§ **Goal of the exercise**
The response must contain every line of the records that follow, duplicated exactly.

§ **Stored data**
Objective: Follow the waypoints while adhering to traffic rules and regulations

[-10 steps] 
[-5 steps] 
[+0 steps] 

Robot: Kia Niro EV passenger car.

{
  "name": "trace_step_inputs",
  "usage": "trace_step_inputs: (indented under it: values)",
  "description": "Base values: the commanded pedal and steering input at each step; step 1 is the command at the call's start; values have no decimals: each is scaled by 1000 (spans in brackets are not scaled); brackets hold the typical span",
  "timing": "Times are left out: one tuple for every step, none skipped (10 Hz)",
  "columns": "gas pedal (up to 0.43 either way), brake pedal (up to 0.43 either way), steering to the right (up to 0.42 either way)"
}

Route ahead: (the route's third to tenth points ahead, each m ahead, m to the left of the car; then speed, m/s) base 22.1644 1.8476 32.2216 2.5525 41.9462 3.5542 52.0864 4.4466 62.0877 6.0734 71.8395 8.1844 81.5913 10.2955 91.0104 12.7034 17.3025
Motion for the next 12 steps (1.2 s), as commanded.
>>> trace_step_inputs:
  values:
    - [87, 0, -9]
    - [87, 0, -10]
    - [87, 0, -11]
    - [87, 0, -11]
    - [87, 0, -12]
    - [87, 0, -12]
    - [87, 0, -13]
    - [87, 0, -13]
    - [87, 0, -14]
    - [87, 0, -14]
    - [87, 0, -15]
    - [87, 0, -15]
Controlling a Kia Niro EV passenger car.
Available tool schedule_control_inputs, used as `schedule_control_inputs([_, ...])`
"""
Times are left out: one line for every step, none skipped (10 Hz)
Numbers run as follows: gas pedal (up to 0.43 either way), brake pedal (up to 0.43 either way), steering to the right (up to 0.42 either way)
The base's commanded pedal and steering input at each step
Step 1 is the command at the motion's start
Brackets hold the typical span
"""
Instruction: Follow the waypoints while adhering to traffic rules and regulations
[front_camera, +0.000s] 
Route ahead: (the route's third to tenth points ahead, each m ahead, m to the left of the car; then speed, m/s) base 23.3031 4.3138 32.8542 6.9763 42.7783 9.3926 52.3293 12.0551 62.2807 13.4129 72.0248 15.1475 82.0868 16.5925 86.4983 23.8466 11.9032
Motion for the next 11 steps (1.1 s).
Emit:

§ **Your response**
Objective: Follow the waypoints while adhering to traffic rules and regulations

[-10 steps] 
[-5 steps] 
[+0 steps] 

Robot: Kia Niro EV passenger car.

{
  "name": "trace_step_inputs",
  "usage": "trace_step_inputs: (indented under it: values)",
  "description": "Base values: the commanded pedal and steering input at each step; step 1 is the command at the call's start; values have no decimals: each is scaled by 1000 (spans in brackets are not scaled); brackets hold the typical span",
  "timing": "Times are left out: one tuple for every step, none skipped (10 Hz)",
  "columns": "gas pedal (up to 0.43 either way), brake pedal (up to 0.43 either way), steering to the right (up to 0.42 either way)"
}

Route ahead: (the route's third to tenth points ahead, each m ahead, m to the left of the car; then speed, m/s) base 22.1644 1.8476 32.2216 2.5525 41.9462 3.5542 52.0864 4.4466 62.0877 6.0734 71.8395 8.1844 81.5913 10.2955 91.0104 12.7034 17.3025
Motion for the next 12 steps (1.2 s), as commanded.
>>> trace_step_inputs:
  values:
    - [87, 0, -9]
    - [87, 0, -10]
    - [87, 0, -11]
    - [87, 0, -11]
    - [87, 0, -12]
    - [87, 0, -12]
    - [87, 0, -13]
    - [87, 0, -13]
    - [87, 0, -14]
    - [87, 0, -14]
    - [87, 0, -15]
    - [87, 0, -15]
Controlling a Kia Niro EV passenger car.
Available tool schedule_control_inputs, used as `schedule_control_inputs([_, ...])`
"""
Times are left out: one line for every step, none skipped (10 Hz)
Numbers run as follows: gas pedal (up to 0.43 either way), brake pedal (up to 0.43 either way), steering to the right (up to 0.42 either way)
The base's commanded pedal and steering input at each step
Step 1 is the command at the motion's start
Brackets hold the typical span
"""
Instruction: Follow the waypoints while adhering to traffic rules and regulations
[front_camera, +0.000s] 
Route ahead: (the route's third to tenth points ahead, each m ahead, m to the left of the car; then speed, m/s) base 23.3031 4.3138 32.8542 6.9763 42.7783 9.3926 52.3293 12.0551 62.2807 13.4129 72.0248 15.1475 82.0868 16.5925 86.4983 23.8466 11.9032
Motion for the next 11 steps (1.1 s).
Emit:

The required output has been given in full.